Reproduce the listing below from the line with "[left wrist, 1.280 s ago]" to the line with "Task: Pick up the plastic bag", both lines included, character for character, minus any pictures.

# # # # # # #

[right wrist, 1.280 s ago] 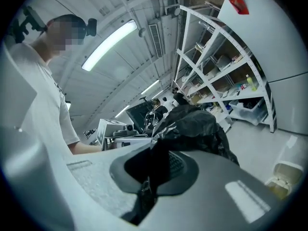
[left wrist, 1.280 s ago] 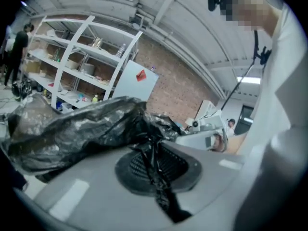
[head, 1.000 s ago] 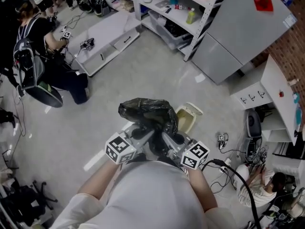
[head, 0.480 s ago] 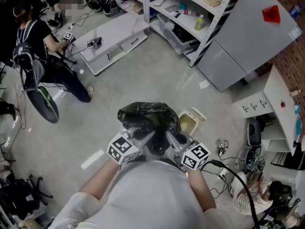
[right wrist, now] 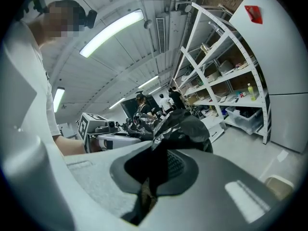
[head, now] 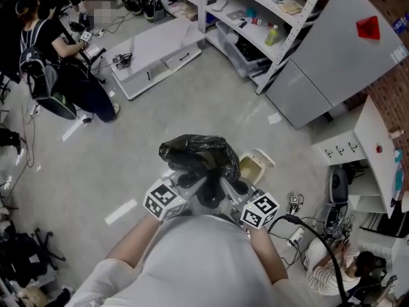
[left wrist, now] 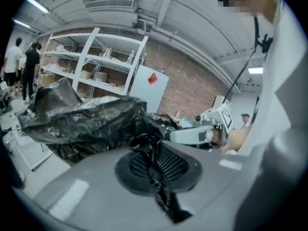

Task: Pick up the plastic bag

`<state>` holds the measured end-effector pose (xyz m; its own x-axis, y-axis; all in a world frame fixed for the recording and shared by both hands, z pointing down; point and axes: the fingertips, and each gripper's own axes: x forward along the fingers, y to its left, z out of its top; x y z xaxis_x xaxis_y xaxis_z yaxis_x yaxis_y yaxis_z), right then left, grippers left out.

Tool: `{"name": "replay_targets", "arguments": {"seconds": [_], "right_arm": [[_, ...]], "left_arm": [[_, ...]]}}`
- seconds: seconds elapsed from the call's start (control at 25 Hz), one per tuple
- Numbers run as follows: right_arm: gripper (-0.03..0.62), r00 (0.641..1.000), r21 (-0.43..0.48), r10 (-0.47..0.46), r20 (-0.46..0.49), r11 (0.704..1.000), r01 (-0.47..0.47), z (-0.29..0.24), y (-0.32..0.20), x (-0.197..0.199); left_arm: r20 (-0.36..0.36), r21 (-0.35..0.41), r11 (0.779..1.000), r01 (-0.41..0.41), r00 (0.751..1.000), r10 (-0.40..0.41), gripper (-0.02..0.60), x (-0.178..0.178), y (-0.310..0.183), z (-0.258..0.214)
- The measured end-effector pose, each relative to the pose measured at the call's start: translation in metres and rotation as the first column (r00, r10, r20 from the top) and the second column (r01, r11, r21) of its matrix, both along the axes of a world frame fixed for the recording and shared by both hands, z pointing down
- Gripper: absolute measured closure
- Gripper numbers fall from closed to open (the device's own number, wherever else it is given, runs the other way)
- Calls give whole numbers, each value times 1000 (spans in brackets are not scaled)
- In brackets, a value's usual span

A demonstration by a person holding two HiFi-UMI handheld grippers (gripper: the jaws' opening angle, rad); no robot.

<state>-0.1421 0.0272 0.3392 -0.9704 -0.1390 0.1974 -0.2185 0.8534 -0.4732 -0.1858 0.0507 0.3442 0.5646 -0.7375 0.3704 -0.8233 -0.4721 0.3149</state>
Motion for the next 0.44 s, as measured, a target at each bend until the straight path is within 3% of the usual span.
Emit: {"name": "replay_targets", "arguments": {"seconds": [0.44], "right_arm": [[592, 1000, 3, -11, -2, 1000, 11, -2, -6, -4]], "left_arm": [[0, -4, 1000, 17, 1000, -17, 577, -7, -5, 0]]}}
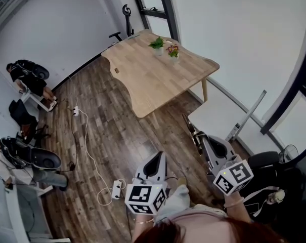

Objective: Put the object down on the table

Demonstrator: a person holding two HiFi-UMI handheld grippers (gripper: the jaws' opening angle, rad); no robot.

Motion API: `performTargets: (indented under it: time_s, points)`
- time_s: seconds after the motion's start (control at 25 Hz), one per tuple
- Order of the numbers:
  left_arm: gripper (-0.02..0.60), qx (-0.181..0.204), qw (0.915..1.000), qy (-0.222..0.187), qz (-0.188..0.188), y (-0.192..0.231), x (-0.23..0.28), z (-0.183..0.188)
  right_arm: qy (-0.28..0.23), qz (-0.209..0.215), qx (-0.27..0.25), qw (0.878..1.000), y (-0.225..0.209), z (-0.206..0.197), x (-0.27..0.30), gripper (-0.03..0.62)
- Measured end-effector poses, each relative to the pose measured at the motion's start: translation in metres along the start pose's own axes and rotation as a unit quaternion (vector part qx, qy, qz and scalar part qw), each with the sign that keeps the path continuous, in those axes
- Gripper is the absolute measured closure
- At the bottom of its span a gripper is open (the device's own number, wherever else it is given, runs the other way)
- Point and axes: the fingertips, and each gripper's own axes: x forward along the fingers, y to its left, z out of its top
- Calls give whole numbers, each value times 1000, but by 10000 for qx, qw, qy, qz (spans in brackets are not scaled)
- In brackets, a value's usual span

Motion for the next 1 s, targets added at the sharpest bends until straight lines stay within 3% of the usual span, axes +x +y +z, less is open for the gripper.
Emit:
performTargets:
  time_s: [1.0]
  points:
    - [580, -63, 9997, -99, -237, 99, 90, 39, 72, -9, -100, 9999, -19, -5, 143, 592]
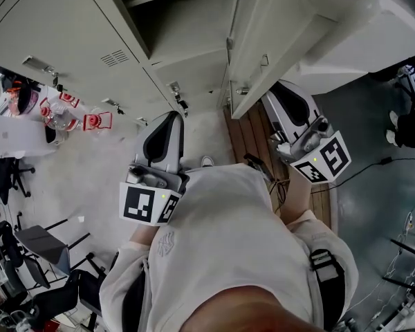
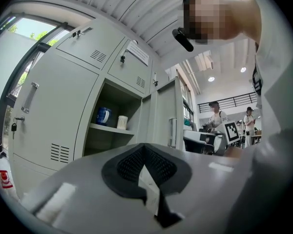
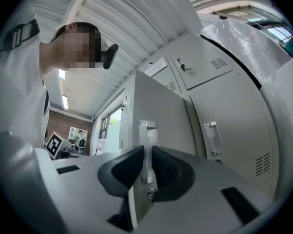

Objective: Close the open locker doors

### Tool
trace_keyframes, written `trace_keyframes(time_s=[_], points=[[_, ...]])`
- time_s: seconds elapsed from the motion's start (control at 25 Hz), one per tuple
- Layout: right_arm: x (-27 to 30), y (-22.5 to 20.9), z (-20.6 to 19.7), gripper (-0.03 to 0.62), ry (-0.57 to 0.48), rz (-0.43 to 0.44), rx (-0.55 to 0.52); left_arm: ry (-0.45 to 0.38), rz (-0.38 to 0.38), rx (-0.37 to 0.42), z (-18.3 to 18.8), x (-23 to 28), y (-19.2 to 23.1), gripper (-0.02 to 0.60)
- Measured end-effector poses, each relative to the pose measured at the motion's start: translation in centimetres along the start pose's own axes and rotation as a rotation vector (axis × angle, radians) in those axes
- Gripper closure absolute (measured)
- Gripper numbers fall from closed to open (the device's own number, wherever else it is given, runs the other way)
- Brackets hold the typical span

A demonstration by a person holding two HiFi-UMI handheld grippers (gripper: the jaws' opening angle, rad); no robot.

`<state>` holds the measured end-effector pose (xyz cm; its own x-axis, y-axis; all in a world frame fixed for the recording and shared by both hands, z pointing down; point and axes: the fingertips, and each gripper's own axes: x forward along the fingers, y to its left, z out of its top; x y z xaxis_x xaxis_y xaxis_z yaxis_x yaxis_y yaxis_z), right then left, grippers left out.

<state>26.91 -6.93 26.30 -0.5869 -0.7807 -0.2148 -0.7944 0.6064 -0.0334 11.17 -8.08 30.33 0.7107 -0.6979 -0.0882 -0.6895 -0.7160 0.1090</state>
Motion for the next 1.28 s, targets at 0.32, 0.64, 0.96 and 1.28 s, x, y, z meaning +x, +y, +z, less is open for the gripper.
trace_keyframes(time_s=[0.32,0.64,0.96,1.28], points=[[2.9,1.9,-0.8,0.571,0.013,0.111,0.015,0.000,0.051,0.003,0.0,-0.9,1.8,0.580],[6.7,4.0,-1.2,0.557,0.012,0.223,0.038,-0.011,0.112,0.001,0.3,-2.1,3.6,0.580],[11.2,5.3,-2.5,0.556,0.032,0.260,0.036,-0.026,0.130,0.008,0.8,-2.6,6.1,0.580],[16.4,5.6,-3.6,0.557,0.047,0.206,0.024,-0.039,0.088,0.019,2.0,-1.3,9.5,0.580]])
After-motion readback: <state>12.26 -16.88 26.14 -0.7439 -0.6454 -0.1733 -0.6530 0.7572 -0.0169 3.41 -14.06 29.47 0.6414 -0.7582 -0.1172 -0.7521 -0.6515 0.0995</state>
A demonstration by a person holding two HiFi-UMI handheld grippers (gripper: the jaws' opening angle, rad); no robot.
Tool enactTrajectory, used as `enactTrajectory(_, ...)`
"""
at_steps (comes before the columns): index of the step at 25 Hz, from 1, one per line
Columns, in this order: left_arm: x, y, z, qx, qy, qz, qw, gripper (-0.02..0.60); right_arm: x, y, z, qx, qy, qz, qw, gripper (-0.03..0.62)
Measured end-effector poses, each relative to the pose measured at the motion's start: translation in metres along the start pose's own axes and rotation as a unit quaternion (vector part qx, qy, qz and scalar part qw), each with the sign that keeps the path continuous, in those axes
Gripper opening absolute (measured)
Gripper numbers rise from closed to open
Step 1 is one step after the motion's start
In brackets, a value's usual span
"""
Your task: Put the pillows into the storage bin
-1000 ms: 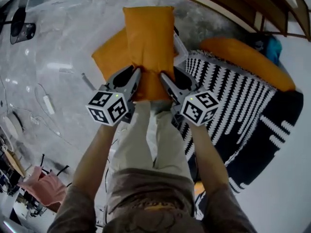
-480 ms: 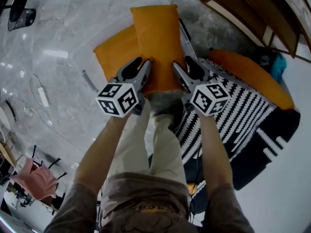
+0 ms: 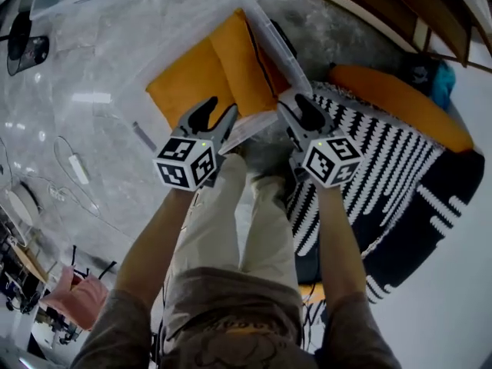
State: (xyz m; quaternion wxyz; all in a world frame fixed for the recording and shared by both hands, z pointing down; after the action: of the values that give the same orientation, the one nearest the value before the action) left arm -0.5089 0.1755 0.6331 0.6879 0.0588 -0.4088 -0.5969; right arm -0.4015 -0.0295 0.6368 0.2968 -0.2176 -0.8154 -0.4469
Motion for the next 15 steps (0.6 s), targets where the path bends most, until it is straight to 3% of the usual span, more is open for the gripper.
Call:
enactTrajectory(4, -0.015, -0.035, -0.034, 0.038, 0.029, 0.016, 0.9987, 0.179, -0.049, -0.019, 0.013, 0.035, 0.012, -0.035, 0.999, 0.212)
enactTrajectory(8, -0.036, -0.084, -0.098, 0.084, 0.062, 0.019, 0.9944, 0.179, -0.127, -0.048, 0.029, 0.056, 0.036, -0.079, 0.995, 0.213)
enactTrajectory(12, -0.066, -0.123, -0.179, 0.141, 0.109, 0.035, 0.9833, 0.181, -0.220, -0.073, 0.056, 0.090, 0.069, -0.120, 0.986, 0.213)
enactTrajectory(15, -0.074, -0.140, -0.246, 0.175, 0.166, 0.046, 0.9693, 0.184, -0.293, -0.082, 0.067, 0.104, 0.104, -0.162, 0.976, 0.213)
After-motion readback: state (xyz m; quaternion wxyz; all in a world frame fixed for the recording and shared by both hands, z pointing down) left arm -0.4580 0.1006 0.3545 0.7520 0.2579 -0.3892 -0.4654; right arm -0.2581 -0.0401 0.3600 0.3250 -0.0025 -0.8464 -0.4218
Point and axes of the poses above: the fingertips, and each gripper's own axes: x forward along the fingers, z to its left, y out of its underside, the point moved 8 cm from there along -x, backward along the fingers, and after that the axes turned 11 degrees about y, right-handed, at the moved point
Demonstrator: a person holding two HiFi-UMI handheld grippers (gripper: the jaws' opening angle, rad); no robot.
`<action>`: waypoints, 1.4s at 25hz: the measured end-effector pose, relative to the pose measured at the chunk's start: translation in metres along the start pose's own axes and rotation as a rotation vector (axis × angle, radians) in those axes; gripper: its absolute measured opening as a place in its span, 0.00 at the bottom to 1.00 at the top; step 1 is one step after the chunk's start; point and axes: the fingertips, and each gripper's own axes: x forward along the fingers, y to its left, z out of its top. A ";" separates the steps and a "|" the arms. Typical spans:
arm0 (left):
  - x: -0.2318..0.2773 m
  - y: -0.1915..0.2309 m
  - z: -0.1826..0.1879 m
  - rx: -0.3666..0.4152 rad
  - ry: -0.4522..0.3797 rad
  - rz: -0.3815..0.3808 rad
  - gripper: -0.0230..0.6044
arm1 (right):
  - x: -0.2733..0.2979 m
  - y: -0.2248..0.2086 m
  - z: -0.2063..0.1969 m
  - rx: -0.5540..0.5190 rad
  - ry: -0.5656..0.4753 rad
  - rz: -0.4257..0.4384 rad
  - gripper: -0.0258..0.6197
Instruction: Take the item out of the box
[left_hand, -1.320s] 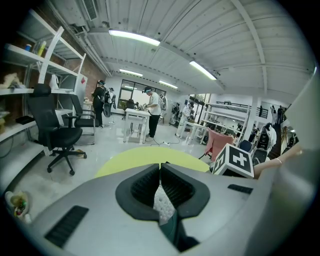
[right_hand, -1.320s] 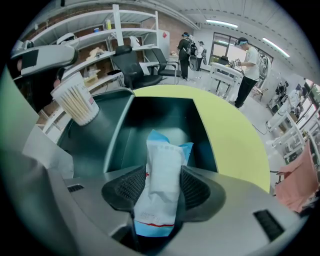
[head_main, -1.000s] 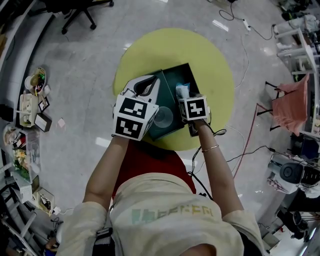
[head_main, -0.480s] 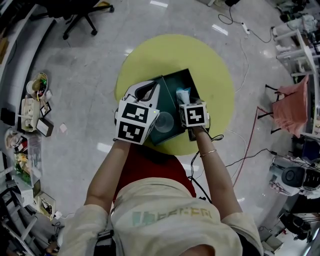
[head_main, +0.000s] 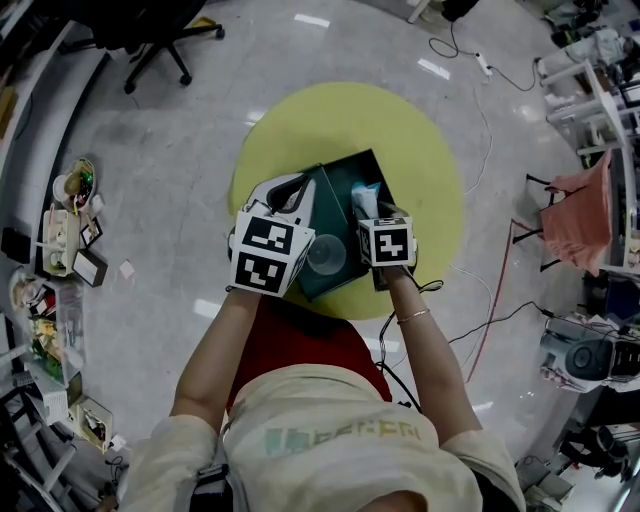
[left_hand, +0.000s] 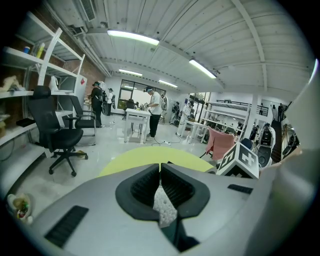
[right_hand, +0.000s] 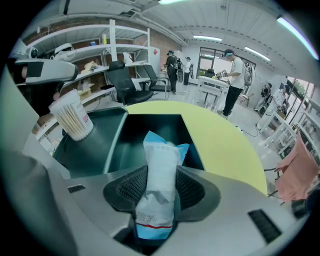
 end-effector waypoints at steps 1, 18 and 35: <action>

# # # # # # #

TASK ANSWER:
[left wrist, 1.280 s ago] 
[head, 1.000 s ago] 
[head, 0.480 s ago] 
[right wrist, now] 
[head, now] 
[left wrist, now] 

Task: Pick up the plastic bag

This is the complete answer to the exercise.